Islamic Nations Relinquish Demand for Defamation Laws
October 24, 2012
by Jerome Socolovsky
In the wake of a U.N. resolution condemning discrimination on the basis of religion, the Organization of Islamic Cooperation has stopped pushing for an international treaty banning the defamation of religion.
The 57-member confederation of Muslim countries has lobbied for years for an international treaty that would outlaw blasphemy against Islam and other religions.
Ufuk Gokcen, the OIC's Permanent Observer to the U.N., played a key role in that effort.
But the Turkish diplomat said the OIC is now satisfied with U.N. Human Rights Council Resolution 16/18 adopted last year.
"I don't see any attempt to go back to the old controversy over defamation and blasphemy," he said.

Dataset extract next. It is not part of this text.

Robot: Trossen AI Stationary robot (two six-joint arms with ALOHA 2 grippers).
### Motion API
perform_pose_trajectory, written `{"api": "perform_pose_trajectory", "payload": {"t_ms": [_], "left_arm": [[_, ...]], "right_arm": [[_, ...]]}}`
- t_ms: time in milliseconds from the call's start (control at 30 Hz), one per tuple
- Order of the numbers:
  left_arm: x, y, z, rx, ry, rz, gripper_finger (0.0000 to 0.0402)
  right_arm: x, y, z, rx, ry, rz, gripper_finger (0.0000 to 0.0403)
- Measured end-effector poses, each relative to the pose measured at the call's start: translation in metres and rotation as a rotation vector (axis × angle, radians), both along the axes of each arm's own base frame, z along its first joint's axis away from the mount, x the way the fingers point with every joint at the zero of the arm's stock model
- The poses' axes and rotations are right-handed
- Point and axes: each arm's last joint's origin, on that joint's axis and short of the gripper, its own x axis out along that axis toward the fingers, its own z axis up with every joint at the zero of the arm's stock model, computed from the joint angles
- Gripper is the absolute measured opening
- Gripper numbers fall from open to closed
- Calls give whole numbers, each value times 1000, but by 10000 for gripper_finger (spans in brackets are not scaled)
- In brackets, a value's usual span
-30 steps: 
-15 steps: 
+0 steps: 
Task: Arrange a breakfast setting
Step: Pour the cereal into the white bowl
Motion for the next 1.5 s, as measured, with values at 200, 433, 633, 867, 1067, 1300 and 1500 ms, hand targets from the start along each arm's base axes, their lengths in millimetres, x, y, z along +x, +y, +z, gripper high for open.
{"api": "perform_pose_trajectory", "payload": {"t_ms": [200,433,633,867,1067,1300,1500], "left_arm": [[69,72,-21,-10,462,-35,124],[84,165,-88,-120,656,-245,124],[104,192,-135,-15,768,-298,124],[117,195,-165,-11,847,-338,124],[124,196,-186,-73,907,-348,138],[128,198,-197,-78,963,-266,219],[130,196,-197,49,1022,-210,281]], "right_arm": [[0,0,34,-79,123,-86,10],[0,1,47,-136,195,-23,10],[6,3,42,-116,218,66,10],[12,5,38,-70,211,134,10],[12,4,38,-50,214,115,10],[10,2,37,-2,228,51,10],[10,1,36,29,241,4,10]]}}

U.S. Secretary of State Hillary Clinton has said Resolution 16/18 recognizes that free expression plays an important role in bolstering religious tolerance.

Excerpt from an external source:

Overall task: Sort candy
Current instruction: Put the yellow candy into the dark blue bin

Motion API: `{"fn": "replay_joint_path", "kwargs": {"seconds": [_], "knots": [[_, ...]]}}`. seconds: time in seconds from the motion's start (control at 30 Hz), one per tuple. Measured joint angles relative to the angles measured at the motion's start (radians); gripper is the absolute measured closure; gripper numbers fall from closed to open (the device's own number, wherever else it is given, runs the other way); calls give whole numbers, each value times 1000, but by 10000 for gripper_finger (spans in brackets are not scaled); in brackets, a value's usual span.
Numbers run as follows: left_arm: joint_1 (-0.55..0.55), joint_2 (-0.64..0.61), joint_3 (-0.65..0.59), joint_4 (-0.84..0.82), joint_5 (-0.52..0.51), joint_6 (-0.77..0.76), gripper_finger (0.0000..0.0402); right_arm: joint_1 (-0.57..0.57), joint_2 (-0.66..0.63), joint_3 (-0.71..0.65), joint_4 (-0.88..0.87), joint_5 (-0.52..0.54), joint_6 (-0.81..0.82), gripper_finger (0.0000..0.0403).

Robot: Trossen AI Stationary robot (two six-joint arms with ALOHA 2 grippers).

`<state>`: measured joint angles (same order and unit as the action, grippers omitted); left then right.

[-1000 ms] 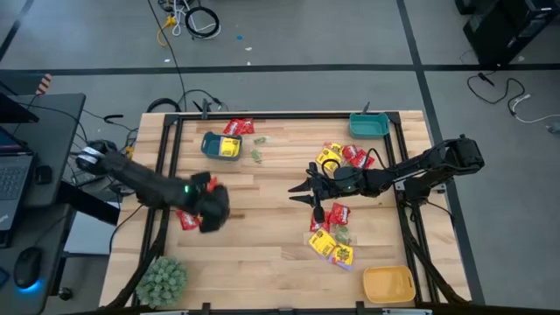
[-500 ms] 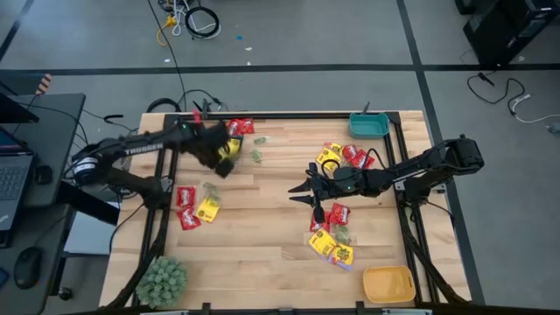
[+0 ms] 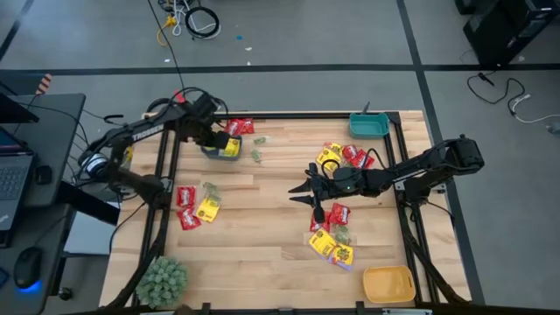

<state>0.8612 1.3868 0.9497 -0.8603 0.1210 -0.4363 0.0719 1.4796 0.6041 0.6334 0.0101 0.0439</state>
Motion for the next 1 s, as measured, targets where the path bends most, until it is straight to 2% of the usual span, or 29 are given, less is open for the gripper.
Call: {"fn": "replay_joint_path", "kwargs": {"seconds": [0.4,0.57,0.83,1.0], "knots": [[58,130,0,92,10,-55,394,0,0,0,-7,0,6,315],[63,131,0,79,-44,-53,365,0,0,0,-10,0,17,314],[56,131,1,73,-15,-8,295,1,0,0,-30,0,32,311],[49,131,22,-10,22,16,258,1,0,0,-37,0,33,304]]}}
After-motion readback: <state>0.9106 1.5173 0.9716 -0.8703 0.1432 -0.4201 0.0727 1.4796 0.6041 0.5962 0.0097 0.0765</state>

Gokcen says that is correct.
"What Resolution 16/18 achieved is exactly that, that we put the emphasis - instead of the protection of the concept of religion - to protection of rights of individual believers, and I believe this framework is compatible with the First Amendment as well," he said.
The First Amendment of the U.S. Constitution protects free speech, including blasphemy.

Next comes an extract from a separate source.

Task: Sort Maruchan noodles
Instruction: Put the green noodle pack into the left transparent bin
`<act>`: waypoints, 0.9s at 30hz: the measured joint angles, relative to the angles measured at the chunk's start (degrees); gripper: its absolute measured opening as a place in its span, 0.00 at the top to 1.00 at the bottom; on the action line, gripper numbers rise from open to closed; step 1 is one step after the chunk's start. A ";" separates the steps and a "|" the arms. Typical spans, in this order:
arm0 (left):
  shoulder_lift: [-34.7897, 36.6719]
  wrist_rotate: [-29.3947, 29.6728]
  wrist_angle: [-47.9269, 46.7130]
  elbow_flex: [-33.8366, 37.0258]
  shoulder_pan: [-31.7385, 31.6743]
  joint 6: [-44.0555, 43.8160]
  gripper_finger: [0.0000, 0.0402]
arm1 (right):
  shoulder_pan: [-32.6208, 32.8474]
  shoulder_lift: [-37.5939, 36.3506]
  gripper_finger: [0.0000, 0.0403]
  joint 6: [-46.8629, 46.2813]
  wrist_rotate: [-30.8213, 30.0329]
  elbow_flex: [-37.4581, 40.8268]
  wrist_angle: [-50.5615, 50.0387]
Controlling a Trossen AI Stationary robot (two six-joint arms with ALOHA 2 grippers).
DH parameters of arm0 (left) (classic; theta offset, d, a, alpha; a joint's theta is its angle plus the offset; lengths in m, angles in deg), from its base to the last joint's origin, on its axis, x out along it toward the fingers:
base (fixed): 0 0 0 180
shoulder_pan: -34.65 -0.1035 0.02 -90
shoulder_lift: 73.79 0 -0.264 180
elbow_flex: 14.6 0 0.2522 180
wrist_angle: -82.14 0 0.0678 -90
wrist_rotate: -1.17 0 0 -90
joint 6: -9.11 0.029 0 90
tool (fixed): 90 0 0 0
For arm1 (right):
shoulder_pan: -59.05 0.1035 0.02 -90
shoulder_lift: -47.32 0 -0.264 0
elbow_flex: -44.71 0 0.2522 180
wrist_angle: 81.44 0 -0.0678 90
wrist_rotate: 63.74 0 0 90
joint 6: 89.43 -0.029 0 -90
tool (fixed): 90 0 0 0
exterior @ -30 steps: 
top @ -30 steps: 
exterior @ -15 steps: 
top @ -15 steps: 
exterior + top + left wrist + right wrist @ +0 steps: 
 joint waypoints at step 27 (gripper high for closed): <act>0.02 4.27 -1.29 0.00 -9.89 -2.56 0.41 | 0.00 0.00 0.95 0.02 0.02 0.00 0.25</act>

Gokcen says he accepts that it prevented U.S. authorities from taking down a recent anti-Muslim Internet video produced in the United States that triggered a wave of violence in Muslim countries.
"I believe that in the age of communication and the Internet you cannot stop this type of insulting or denigrating videos or books or publications by criminalizing. The best way to combat this issue would be to develop a kind of understanding, a mutual understanding among the international community, that we should not insult each other, and we should not defame each other. Of course, this requires a long-term cooperation and promotion of understanding," he said.
Critics of the OIC say it should focus its efforts on the racist portrayals of Jews in Arab newspapers and school textbooks as well as attacks against Christians in some predominately Muslim countries.
Gokcen says that in its advocacy efforts the OIC treats anti-Semitic and anti-Christian prejudice as seriously as Islamophobia.